Operationen in Klammern werden zuerst ausgewertet.

// Auszug in AWL

  U     #inout_Bereich_Ende
      O(
      UN    #stat_Regler.ProgPos.Steuerwort."2_Bit_00_M090_PLC_Kanal_0"
      UN    #stat_Regler.ProgPos.Steuerwort."2_Bit_01_M091_PLC_Kanal_1"
      UN    #stat_Regler.ProgPos.Steuerwort."2_Bit_02_M092_PLC_Kanal_2"
      UN    #stat_Regler.ProgPos.Steuerwort."2_Bit_03_M093_PLC_Kanal_3"
      UN    #stat_Regler.ProgPos.Steuerwort."2_Bit_04_M094_PLC_Kanal_4"
      UN    #stat_Regler.ProgPos.Steuerwort."2_Bit_05_M095_PLC_Kanal_5"
      )
      U     #in_Standby_erlauben
      O     #in_Halt_Vorschub
      UN    #in_Tippen_plus
      UN    #in_Tippen_minus
      UN    #in_Referenzfahrt_starten
      U     #stat_Regler.ProgPos.Statuswort."1_Bit_01_Einschaltbereit"
      =     #stat_Verz_StandBy.VAR_IN

// Auszug in SCL

 #stat_Verz_StandBy.VAR_IN := (
        (#stat_Regler.ProgPos.Statuswort."1_Bit_01_Einschaltbereit" AND
        NOT #in_Referenzfahrt_starten AND
        NOT #in_Tippen_minus AND
        NOT #in_Tippen_plus) AND
    #in_Halt_Vorschub OR
    #in_Standby_erlauben AND
        ((NOT #stat_Regler.ProgPos.Steuerwort."2_Bit_00_M090_PLC_Kanal_0"
        AND NOT #stat_Regler.ProgPos.Steuerwort."2_Bit_01_M091_PLC_Kanal_1"
        AND NOT #stat_Regler.ProgPos.Steuerwort."2_Bit_02_M092_PLC_Kanal_2"
        AND NOT #stat_Regler.ProgPos.Steuerwort."2_Bit_03_M093_PLC_Kanal_3"
        AND NOT #stat_Regler.ProgPos.Steuerwort."2_Bit_04_M094_PLC_Kanal_4"
        AND NOT #stat_Regler.ProgPos.Steuerwort."2_Bit_05_M095_PLC_Kanal_5")
        OR #inout_Bereich_Ende));

Ist die Umsetzung Richtig oder gibt es auch eine einfachere Lösung?
Kennt Ihr Beispiele zu solchen Umsetzungen Vergleich AWL / SCL Programmierung?

Vielen Dank!


----------



## blackpeat (20 September 2017)

Auf die Schnelle fällt mir nur ein das vielleicht in mehrere Teile zu Teilen mit temporären Variablen. Das könnte dann etwas lesbarer werden.


----------



## rostiger Nagel (20 September 2017)

Ich finde in deinen Beispiel keinen Unterschied hinsichtlich der Lesbarkeit,
allerhöchstens hätte ich bei SCL das "AND" vor den zeilenubruch mit in die
Folgende Zeile genommen. 

Das unleserliche kommt von den langen Variablen, die könntest du ja Temponär
auf kürze umlade oder über die Bausteinschnittstelle in kurze Variablen wandeln.


----------



## COCO-RB (20 September 2017)

Hallo,

vielen Dank für die Antworten!

Ich denke ein umkopieren um kürzere Texte zu erhalten ist eher unpraktisch. Ich möchte ja die Symbolischen Namen sehen und nicht eine Abkürzung oder einen Stellvertreter.
Die Position der Verknüpfung am Zeilenanfang ist eine gute Idee, ich habe auch einen zusammengehörigen Block nach innen gerückt.

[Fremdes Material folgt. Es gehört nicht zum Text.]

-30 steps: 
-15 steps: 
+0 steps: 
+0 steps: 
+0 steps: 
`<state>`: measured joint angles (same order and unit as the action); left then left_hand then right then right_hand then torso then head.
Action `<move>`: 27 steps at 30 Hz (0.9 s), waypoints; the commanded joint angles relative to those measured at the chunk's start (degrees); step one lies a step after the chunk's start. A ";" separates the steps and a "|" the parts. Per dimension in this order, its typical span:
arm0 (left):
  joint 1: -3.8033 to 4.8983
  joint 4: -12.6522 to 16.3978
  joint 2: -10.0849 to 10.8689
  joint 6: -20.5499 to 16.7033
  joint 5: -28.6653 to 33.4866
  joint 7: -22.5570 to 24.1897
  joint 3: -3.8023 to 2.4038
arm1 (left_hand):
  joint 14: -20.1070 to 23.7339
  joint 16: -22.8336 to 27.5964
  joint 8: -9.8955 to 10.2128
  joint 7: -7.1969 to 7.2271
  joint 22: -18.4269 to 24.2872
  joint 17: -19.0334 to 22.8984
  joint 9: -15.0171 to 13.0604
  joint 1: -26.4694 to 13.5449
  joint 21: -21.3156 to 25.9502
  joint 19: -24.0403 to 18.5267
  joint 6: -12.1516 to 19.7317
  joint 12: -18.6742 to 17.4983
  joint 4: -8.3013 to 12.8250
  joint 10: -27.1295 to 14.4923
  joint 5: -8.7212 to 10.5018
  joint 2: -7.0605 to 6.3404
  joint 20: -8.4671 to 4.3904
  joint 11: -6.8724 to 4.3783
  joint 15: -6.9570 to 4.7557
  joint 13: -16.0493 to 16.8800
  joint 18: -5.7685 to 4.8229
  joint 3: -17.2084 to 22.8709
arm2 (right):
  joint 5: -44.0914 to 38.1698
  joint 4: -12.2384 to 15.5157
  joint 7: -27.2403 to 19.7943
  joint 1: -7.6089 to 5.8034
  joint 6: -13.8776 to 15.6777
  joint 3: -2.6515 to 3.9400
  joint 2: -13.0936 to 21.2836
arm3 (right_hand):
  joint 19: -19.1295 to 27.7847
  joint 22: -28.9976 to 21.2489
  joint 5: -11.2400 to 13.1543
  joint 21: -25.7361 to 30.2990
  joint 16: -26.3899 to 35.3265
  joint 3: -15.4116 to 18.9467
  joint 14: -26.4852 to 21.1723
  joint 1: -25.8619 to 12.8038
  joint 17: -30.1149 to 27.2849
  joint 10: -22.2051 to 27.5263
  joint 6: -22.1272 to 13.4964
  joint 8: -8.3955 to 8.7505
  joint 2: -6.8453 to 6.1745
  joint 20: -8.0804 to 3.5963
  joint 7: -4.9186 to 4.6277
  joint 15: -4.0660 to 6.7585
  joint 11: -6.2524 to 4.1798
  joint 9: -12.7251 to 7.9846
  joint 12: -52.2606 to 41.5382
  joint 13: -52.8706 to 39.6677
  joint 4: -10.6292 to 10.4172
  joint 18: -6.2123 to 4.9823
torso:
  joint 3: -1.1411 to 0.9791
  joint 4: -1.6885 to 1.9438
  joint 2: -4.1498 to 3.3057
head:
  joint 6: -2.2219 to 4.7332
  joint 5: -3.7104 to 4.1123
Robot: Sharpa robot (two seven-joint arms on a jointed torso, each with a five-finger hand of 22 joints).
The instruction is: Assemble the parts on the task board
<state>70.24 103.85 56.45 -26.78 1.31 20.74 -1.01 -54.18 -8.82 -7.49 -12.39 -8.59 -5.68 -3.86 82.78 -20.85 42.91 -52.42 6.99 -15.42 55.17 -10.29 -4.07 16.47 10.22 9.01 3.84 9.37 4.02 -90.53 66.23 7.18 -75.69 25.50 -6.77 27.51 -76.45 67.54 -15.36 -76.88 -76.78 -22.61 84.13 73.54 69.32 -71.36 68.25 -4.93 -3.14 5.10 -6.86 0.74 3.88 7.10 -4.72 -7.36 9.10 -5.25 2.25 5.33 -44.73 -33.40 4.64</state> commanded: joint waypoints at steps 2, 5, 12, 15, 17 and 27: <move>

Wenn man lange in AWL gearbeitet hat, ist das lesen der Verknüpfung von Rechts nach Links sehr ungewohnt, gerade wenn durch die langen Symbolischen Variablen am Ende oft nur wenige Variablen hintereinander stehen. Es ja so als müsste man von unten nach oben lesen und dann auch noch die Rangfolge beachten. Das mit der Rangfolge führt ja auch zu mehr Klammern.

Ich werde mit diesen Zeilen mal ein Testprogramm schreiben um zu prüfen ob die Logik dann das gleiche wie die AWL Zeilen macht.

Zusätzlich habe ich auch eine Frage an den Siemens Support gestellt, wenn es eine gute Antwort gibt werde ich mich melden.
Es ist mir halt wichtig, einen fehlerfreien und gut lesbaren Code zu schreiben. Wenn ich mal mehr in SCL mache möchte ich nicht ständig nacharbeiten oder andere Überraschungen erleben.

Schöne Grüße,
COCO


 #stat_Verz_StandBy.VAR_IN := (
        (#stat_Regler.ProgPos.Statuswort."1_Bit_01_Einschaltbereit" AND
        NOT #in_Referenzfahrt_starten AND
        NOT #in_Tippen_minus AND
        NOT #in_Tippen_plus)
    AND #in_Halt_Vorschub
    OR #in_Standby_erlauben
        AND ((NOT #stat_Regler.ProgPos.Steuerwort."2_Bit_00_M090_PLC_Kanal_0"
        AND NOT #stat_Regler.ProgPos.Steuerwort."2_Bit_01_M091_PLC_Kanal_1"
        AND NOT #stat_Regler.ProgPos.Steuerwort."2_Bit_02_M092_PLC_Kanal_2"
        AND NOT #stat_Regler.ProgPos.Steuerwort."2_Bit_03_M093_PLC_Kanal_3"
        AND NOT #stat_Regler.ProgPos.Steuerwort."2_Bit_04_M094_PLC_Kanal_4"
        AND NOT #stat_Regler.ProgPos.Steuerwort."2_Bit_05_M095_PLC_Kanal_5")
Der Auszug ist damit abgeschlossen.